- **TASK DESCRIPTION**: In the data below, find the line containing "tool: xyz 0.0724", then set down that line and every later line up to and including the line containing "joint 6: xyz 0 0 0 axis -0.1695", exactly.

- **Collected data**:
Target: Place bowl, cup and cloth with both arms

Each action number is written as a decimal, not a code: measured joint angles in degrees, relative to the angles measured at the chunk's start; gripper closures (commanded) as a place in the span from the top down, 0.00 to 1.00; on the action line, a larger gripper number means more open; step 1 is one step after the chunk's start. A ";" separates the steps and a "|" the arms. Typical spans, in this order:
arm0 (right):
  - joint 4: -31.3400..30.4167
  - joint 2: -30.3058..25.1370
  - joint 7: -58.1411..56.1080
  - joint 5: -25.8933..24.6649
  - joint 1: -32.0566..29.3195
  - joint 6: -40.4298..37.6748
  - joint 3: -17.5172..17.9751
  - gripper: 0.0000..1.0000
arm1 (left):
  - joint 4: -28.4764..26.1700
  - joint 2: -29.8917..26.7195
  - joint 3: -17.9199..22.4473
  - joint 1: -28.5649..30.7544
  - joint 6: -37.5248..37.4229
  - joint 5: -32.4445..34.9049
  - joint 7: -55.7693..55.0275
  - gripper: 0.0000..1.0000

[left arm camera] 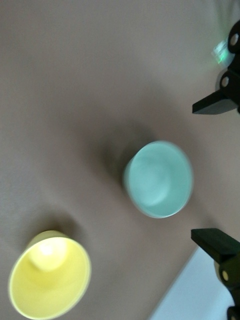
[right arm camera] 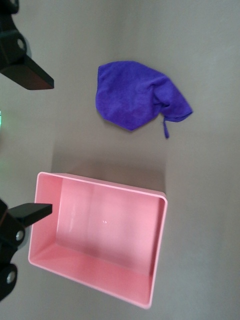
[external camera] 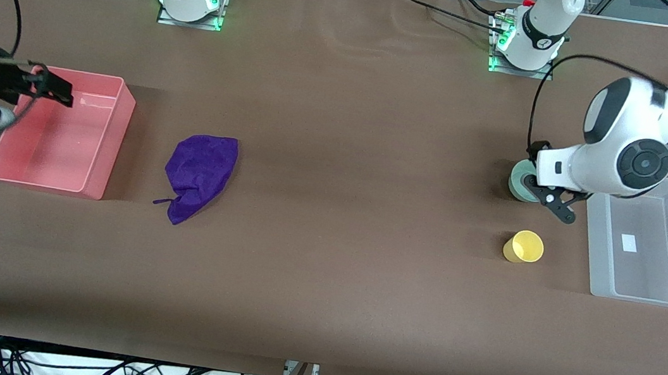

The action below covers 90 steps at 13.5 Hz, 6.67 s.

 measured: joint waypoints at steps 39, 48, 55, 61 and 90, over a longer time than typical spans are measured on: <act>-6.12 9.20 -29.24 2.26 6.28 -1.05 -25.46 0.99 | 31.72 22.06 -3.94 26.52 -2.14 3.78 45.50 1.00; -0.53 2.94 -19.38 4.78 7.48 -1.01 -18.59 1.00 | 31.91 26.56 -11.62 19.28 -4.08 -4.32 0.93 0.67; 4.58 -4.02 -18.40 2.88 7.54 -1.37 -13.68 1.00 | 31.51 33.07 -11.40 19.08 3.62 -7.18 -2.13 0.00; 4.28 -4.43 -5.96 2.71 7.54 -7.16 -11.25 1.00 | 32.78 31.56 -11.37 19.73 -1.65 -7.19 -2.20 0.00; 4.47 -3.85 -4.64 2.41 7.42 -6.89 -10.96 1.00 | 23.39 15.05 -18.91 21.19 -13.60 2.51 -10.88 1.00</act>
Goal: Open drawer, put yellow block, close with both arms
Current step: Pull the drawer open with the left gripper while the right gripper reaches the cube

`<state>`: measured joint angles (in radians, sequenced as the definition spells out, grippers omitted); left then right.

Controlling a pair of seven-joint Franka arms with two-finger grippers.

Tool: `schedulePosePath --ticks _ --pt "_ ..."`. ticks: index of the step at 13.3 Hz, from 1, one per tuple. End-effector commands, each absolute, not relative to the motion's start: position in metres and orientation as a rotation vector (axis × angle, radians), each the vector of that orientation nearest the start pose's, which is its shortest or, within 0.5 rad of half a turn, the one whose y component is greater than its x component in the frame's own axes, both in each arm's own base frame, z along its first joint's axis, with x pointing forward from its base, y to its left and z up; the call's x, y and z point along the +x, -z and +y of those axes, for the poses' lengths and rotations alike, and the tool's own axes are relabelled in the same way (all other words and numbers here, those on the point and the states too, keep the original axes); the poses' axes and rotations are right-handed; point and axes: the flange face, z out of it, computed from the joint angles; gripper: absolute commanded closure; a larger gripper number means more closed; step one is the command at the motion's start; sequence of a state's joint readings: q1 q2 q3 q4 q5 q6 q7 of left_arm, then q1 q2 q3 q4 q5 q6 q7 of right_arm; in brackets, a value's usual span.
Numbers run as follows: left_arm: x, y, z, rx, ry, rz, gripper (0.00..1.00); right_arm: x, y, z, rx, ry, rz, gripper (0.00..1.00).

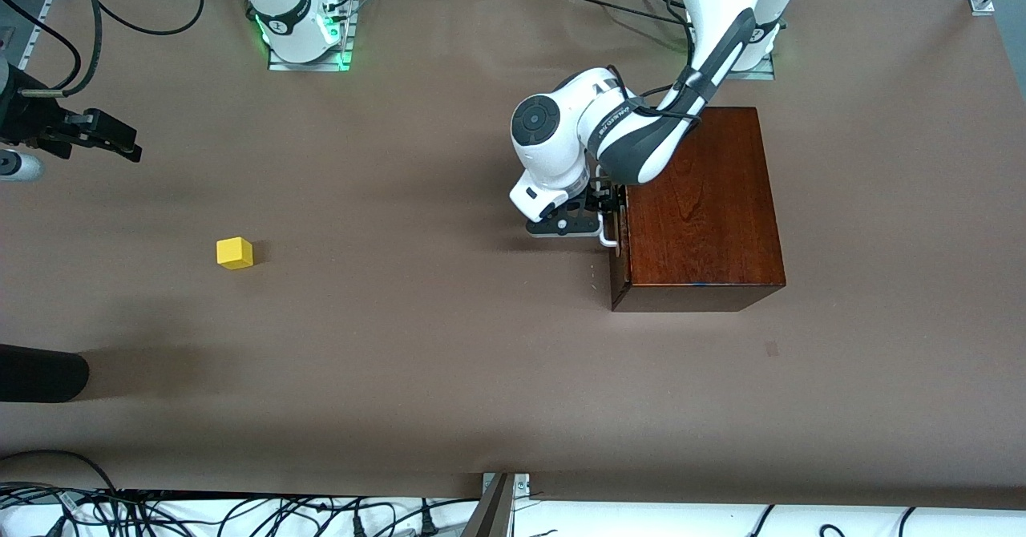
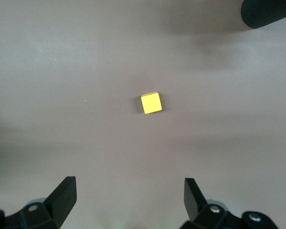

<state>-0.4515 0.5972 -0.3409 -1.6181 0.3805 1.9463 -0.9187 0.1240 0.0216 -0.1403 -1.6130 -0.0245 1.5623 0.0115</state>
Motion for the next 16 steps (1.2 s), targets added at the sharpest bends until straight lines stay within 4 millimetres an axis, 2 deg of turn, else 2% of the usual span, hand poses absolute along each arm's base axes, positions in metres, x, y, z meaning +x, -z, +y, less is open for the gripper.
schedulePosePath --ticks 1,4,7,9,13,16 --pt "0.496 -0.271 -0.455 -2.943 -0.111 -0.061 0.00 0.561 -0.574 -0.009 -3.180 -0.109 0.054 0.00" --pt "0.480 -0.272 -0.482 -2.991 -0.062 -0.128 0.00 0.561 -0.537 -0.009 -3.179 -0.102 0.036 0.00" --pt "0.466 -0.277 -0.518 -3.019 -0.033 -0.150 0.00 0.562 -0.496 -0.009 -3.178 -0.088 0.001 0.00" --pt "0.459 -0.271 -0.535 -3.009 -0.009 -0.150 0.00 0.563 -0.470 -0.012 -3.178 -0.094 -0.054 0.00" --pt "0.458 -0.273 -0.561 -3.057 -0.037 -0.195 0.00 0.564 -0.423 -0.027 -3.174 -0.107 -0.156 0.00" --pt "0.462 -0.286 -0.568 -3.094 -0.049 -0.228 0.00 0.564 -0.386 -0.045 -3.165 -0.133 -0.250 0.00"
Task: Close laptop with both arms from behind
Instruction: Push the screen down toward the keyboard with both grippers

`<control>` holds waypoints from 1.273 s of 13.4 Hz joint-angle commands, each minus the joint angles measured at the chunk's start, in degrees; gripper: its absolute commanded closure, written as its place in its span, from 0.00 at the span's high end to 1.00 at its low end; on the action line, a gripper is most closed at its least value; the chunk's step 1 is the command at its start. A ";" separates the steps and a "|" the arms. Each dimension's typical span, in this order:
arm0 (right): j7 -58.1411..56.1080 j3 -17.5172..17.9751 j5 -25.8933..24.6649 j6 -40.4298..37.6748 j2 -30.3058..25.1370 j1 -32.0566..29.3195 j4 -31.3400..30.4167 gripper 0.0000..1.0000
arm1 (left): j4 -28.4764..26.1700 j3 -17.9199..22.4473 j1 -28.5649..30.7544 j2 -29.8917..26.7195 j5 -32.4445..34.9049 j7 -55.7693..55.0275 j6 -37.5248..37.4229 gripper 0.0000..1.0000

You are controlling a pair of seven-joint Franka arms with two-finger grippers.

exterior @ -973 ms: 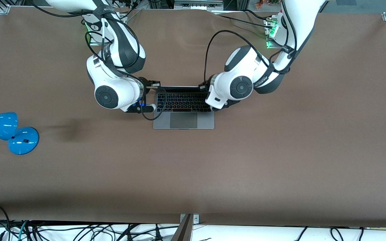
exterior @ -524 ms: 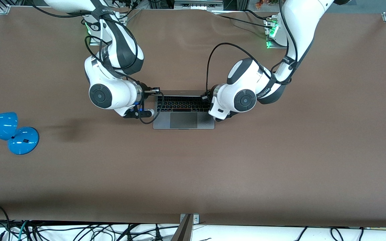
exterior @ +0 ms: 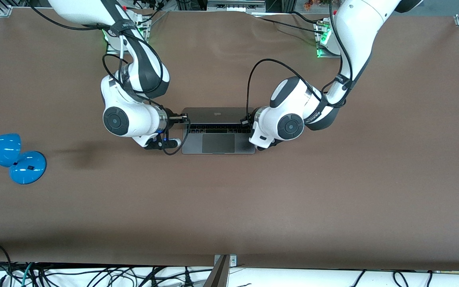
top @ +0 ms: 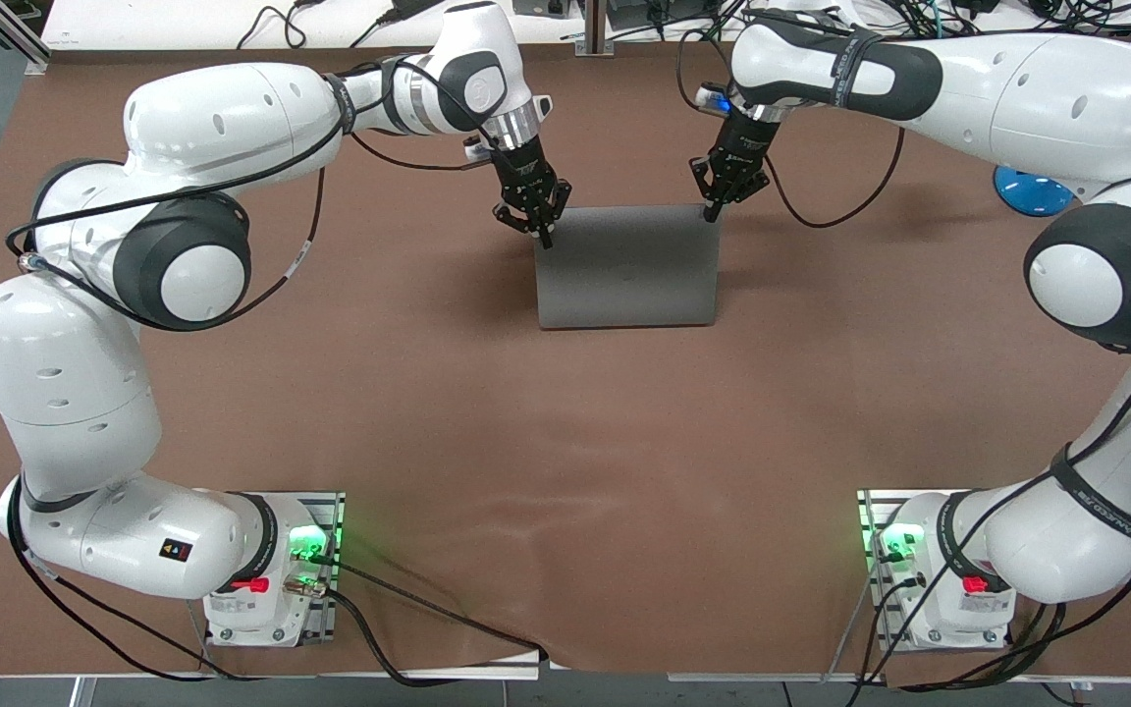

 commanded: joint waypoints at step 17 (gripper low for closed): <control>-8.53 -0.30 0.78 5.92 11.75 0.06 9.06 0.03 | 3.92 1.74 -0.91 6.86 2.62 1.62 5.75 0.00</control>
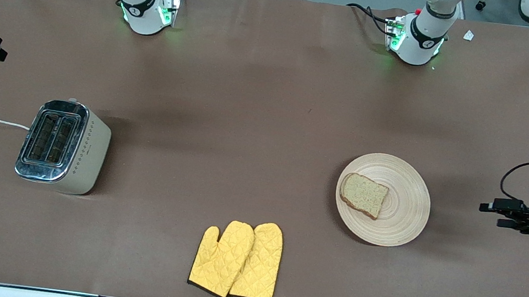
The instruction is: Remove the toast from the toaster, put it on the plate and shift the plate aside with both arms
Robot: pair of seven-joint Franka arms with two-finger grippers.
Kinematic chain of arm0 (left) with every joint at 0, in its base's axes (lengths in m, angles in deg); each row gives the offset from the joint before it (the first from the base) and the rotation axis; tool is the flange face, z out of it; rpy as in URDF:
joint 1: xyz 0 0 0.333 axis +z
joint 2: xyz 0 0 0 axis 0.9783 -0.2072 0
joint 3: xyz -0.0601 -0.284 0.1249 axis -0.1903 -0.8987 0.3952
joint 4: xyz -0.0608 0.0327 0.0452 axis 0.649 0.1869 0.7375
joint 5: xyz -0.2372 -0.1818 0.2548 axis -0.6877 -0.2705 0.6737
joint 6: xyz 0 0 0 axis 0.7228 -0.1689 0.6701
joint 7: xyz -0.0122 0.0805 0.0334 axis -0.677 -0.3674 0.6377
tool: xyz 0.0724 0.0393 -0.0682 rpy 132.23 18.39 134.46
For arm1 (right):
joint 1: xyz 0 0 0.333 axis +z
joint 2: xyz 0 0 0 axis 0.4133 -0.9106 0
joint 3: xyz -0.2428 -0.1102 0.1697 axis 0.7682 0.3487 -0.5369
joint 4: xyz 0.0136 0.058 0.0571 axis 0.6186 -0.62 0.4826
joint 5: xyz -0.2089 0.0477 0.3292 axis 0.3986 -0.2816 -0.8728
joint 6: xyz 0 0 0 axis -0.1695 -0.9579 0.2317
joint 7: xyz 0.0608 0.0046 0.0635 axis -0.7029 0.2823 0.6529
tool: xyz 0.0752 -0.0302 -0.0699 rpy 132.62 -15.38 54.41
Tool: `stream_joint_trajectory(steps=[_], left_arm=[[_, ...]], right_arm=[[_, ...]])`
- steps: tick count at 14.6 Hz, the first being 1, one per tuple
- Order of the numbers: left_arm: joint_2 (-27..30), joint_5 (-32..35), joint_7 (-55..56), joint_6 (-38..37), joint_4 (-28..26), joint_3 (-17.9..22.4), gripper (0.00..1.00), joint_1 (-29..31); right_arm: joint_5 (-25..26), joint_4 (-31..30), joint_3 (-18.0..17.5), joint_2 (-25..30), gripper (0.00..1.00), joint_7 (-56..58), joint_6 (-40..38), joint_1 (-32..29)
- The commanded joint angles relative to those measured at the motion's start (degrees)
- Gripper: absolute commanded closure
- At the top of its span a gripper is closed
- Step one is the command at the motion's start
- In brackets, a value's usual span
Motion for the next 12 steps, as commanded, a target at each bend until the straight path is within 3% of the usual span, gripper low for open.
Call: stream_joint_trajectory(steps=[1,5,12], left_arm=[[6.33,6.15,2.96,-0.43,-1.51,0.43,0.00,-3.19],[13.37,10.99,8.57,-1.56,-2.04,0.43,0.00,-6.01],[22.25,16.18,34.15,-10.53,-2.21,0.34,0.00,-14.62]], right_arm=[[-0.36,0.82,-0.28,-0.24,0.00,-1.19,-0.66,-0.08],[-0.36,0.82,-0.28,-0.24,0.00,-1.10,-0.66,-0.08],[-0.36,0.82,-0.28,-0.24,0.00,-1.10,-0.66,-0.08]])
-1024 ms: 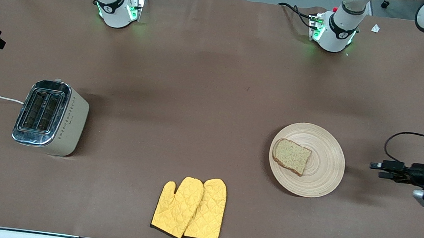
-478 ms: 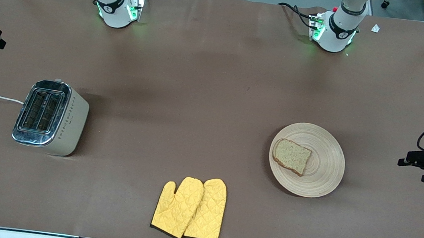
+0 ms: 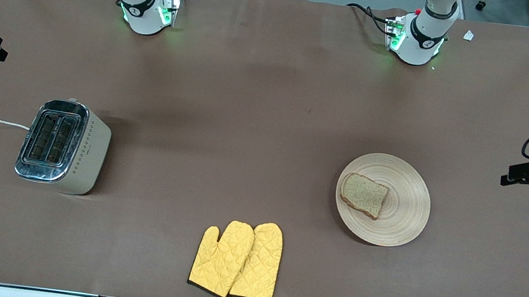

- **ANSWER TO THIS PROBLEM**:
tool: xyz 0.0724 0.0393 -0.0682 rpy 132.23 18.39 134.46
For arm1 (right):
joint 1: xyz 0 0 0.333 axis +z
joint 2: xyz 0 0 0 axis 0.4133 -0.9106 0
joint 3: xyz -0.2428 -0.1102 0.1697 axis 0.7682 0.3487 -0.5369
joint 4: xyz 0.0136 0.058 0.0571 axis 0.6186 -0.62 0.4826
joint 5: xyz -0.2089 0.0477 0.3292 axis 0.3986 -0.2816 -0.8728
joint 6: xyz 0 0 0 axis -0.1695 -0.9579 0.2317

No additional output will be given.